# slow to evaluate eth0 availability

## oregonshoegazer

thanks to the power of the gentoo forum, my wireless card is up and running.  kudos to chadh and everyone else in the PCMCIA topics for their assistance.

but now, when i boot up without my eth0 (cat5) connection, it seems to take a really long time in the boot process to realize that "hmm... there's no cable here."  shouldn't this be a open/shut type of decision?  right now, it takes the boot process around a minute.

or can i tweak the amount of time that the boot process will spend waiting to hear back from a particular connection?
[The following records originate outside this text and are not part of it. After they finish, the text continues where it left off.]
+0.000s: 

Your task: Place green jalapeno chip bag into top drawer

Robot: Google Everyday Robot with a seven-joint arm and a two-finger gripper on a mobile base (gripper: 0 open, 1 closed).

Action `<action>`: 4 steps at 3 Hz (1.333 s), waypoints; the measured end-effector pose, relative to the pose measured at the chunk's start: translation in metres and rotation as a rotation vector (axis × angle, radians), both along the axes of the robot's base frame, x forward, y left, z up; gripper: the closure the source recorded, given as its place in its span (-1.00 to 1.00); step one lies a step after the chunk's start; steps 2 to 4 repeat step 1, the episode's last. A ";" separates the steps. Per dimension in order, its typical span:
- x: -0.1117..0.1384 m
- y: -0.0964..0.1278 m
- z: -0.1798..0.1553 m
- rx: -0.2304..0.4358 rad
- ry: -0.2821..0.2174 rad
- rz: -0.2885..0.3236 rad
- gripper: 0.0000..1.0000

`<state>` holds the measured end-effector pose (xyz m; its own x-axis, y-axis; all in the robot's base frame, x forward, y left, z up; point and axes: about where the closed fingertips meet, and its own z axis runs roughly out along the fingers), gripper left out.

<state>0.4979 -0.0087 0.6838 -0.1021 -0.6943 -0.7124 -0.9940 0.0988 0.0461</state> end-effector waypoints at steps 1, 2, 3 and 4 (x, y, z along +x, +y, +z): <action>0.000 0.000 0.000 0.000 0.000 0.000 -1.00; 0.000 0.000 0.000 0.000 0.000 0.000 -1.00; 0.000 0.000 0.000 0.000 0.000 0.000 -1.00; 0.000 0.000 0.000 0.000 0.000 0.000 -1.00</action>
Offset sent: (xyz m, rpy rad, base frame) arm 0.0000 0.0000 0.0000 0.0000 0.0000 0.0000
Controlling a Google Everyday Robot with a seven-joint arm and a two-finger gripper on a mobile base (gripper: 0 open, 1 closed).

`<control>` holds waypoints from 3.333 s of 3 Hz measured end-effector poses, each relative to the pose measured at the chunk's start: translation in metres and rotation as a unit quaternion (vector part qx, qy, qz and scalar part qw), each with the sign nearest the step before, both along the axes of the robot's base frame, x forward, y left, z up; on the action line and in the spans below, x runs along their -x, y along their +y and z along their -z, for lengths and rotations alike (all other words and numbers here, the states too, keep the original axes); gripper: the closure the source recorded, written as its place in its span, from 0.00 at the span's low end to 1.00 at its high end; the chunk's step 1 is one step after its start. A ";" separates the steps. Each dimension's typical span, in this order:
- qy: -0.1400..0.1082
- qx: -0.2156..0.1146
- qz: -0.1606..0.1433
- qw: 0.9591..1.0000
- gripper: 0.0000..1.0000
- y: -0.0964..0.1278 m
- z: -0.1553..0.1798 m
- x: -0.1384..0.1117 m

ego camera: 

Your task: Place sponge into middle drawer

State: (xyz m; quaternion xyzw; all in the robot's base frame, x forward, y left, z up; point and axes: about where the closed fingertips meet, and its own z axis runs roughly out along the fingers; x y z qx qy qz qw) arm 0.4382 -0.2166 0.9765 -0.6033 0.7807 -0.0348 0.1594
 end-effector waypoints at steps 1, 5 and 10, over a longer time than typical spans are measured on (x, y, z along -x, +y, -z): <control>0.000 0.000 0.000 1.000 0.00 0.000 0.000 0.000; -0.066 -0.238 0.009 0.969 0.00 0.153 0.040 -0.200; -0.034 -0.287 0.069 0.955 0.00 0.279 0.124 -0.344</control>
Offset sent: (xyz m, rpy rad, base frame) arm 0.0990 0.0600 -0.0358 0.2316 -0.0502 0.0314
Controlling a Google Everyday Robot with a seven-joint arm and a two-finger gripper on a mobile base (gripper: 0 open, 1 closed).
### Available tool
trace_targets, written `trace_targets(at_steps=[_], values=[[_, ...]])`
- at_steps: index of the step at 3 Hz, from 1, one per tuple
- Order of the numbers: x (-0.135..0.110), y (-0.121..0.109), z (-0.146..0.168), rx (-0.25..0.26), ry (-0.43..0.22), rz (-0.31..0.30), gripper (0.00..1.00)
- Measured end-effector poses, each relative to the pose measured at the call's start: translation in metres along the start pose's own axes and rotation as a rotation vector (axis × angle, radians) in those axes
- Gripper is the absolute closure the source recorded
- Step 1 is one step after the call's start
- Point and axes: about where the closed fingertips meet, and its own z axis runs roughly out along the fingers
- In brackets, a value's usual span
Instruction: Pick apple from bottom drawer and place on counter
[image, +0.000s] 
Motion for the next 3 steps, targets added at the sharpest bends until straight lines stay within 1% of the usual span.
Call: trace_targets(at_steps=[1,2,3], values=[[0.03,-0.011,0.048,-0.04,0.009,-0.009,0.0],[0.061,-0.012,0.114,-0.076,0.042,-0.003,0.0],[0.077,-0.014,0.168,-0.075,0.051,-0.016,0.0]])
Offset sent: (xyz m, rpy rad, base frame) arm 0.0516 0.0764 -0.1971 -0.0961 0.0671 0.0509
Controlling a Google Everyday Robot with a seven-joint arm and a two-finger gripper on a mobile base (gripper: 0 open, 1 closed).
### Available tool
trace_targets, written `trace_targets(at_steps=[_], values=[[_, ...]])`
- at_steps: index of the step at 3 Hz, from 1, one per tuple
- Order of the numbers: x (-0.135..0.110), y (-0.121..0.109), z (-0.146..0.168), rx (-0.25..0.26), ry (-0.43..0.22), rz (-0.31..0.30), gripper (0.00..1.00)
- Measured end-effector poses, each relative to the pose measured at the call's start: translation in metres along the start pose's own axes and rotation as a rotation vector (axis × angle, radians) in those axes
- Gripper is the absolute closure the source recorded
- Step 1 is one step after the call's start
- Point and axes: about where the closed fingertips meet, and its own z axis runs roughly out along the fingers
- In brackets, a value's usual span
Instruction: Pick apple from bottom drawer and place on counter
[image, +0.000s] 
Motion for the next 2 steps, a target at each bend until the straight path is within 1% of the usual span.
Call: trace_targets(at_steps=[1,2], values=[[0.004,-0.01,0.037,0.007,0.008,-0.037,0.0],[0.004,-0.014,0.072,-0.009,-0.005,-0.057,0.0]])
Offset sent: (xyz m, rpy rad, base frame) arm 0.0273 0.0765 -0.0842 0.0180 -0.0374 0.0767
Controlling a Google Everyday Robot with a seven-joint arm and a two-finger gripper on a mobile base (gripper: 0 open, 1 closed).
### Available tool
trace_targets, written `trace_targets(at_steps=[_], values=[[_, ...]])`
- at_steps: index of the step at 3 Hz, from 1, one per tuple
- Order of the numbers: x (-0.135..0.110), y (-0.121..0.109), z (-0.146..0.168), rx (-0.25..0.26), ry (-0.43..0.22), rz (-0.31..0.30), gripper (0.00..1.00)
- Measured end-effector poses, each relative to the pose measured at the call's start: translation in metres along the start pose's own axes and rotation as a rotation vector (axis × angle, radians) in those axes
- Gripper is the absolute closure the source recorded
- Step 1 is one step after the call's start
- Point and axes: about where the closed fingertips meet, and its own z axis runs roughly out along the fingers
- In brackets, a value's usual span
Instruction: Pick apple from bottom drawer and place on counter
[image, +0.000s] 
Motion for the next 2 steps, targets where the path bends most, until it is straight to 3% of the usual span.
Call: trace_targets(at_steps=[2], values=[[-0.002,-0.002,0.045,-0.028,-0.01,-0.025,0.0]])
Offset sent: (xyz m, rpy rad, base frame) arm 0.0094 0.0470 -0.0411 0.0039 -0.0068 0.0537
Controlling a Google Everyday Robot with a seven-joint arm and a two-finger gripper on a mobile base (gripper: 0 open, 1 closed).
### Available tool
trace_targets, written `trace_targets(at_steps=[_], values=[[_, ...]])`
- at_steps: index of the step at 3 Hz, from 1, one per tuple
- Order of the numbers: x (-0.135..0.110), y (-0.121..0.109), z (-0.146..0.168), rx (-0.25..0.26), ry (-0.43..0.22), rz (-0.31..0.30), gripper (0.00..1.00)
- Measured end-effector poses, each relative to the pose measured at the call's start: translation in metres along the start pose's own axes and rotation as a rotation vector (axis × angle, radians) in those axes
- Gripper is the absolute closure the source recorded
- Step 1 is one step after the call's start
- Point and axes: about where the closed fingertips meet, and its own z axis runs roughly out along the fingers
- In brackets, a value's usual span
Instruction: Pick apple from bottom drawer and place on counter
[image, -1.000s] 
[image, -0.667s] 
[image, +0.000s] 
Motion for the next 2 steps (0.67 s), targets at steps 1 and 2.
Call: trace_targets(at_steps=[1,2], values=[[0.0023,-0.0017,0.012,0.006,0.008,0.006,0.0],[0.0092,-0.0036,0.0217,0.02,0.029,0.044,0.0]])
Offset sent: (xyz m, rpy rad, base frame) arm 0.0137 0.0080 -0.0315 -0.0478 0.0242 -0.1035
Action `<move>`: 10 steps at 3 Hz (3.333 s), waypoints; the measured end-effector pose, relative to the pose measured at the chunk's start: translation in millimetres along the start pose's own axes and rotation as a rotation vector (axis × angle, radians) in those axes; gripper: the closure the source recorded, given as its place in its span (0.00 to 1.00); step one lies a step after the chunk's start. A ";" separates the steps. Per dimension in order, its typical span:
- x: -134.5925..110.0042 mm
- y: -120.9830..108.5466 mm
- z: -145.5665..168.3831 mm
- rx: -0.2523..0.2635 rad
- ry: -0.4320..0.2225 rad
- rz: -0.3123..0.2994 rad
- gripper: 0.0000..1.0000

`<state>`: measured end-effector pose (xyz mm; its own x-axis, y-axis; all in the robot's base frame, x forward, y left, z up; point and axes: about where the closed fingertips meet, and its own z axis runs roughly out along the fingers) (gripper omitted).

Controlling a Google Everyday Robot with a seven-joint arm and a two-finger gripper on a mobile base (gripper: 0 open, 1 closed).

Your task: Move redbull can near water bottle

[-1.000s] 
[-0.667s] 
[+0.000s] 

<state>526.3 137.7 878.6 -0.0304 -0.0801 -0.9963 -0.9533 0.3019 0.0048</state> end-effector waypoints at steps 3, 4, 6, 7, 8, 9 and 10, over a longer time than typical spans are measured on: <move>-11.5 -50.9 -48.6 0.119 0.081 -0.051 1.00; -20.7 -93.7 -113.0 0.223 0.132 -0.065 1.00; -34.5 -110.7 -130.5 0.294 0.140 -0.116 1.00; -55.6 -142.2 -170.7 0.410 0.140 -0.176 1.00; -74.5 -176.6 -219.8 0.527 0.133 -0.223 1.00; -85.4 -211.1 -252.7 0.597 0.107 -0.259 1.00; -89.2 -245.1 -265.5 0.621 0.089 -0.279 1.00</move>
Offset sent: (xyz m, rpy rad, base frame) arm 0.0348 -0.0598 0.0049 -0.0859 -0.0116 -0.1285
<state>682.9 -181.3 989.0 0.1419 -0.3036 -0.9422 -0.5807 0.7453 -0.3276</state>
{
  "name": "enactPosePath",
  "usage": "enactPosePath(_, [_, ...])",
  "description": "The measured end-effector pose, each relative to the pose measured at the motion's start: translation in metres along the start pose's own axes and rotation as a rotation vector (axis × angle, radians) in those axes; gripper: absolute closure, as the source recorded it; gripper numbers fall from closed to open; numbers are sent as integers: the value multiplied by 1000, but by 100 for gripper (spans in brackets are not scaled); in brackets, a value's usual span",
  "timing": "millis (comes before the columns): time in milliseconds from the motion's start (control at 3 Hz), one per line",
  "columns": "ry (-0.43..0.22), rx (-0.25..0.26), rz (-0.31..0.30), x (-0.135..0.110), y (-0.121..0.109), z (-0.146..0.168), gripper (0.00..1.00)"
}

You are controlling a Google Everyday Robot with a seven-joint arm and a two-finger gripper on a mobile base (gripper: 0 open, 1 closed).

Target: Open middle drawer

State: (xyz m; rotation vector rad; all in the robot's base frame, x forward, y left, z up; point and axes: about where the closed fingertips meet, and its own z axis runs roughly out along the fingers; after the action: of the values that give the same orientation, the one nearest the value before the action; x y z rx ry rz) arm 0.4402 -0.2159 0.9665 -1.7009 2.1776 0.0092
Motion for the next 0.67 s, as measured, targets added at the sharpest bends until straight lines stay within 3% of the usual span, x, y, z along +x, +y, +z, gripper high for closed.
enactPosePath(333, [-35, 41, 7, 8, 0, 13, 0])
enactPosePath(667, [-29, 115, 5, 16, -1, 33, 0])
thanks again for the help.

-orsg

----------

## oregonshoegazer

well... after a bit of digging, i think i want to change the driver startup options for my NIC.  (/usr/src/linux/drivers/net/3c59x.c ?)

i'm using 3c59x, and there are a few timeout variables in there i can tweak.  does this sound like a probable solution?  anyone messed around with anything like this?  

also, i'll repeat my previous question, "why doesn't the driver just check the availability of the NIC and keep going?"  the default delay involved in 'looking' for a connection seems strangely time-consuming.  seems to me that it should just give up quickly and continue the boot process.

thanks for your input.

----------

## fifthcent

The reason why it is taking so long is because bringing up the network interface involves the  program 'dhcpcd', which seems to default to a 60 second timeout. After checking the man page for dhcpcd, it would seem you can use the '-t [TIMEOUT]' to change the timeout delay. So what your going to have to do is edit your /etc/init.d/net.ethX (where X is the interface number).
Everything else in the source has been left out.